Fix sharing-violation 500s + carry forward review fixes (v0.5.4)#23
Merged
Conversation
The previous PR squash-merged with four Copilot review threads unaddressed (auto-merge fired before the fixes landed). Brings those forward, and adds the actual bug they were a symptom of — sharing violations leaking through io_to_s3_error's catch-all arm as 500 InternalError with noisy `error:` log lines. Sharing violations are an expected transient under concurrent writes (the SMB server refuses a file held by another handle). The typed io::ErrorKind::ResourceBusy mapping was already correct; the HTTP layer just had no arm for it. Now maps to 503 SlowDown — the standard retryable S3 status — and logs via slog! instead of serr!, so SDKs auto-retry instead of seeing a fatal 500 and CI stops painting these red. Adds an io_to_s3_error unit test covering all four kinds (NotFound, PermissionDenied, ResourceBusy, fallback) so this regression has a test gate next time.

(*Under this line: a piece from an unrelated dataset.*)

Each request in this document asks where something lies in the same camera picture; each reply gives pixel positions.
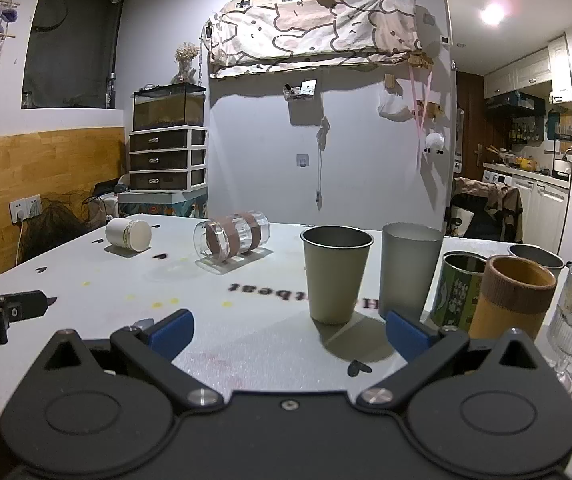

Adds a stderr guard to the three CI integration scripts (test-sccache, test-extended, stress-concurrent) that fails the run if spiceio emits `[spiceio] error:` lines. Expected transients log through slog! without the prefix, so any hit means a new failure mode is leaking through the 500 InternalError arm. Would have caught the original regression. Review fixes carried forward from edc1579: - decode_read_response_from_msg rejects data_offset < SMB2_HEADER_SIZE so a malformed server response cannot slice into the SMB2 header. Adds two unit tests. - GetObject streaming channel capped by an 8 MiB per-request memory budget on top of READ_PIPELINE_DEPTH; at 1 MiB chunks the channel falls from 64 to 8 instead of buffering up to 64 MiB. - bench-live.sh mount_smbfs baseline no longer embeds the SMB password in argv (leaked via shell history / ps) and no longer shells out to perl -MURI::Escape (not in minimal Perl installs). Uses macOS Keychain credentials; skips clearly if not configured.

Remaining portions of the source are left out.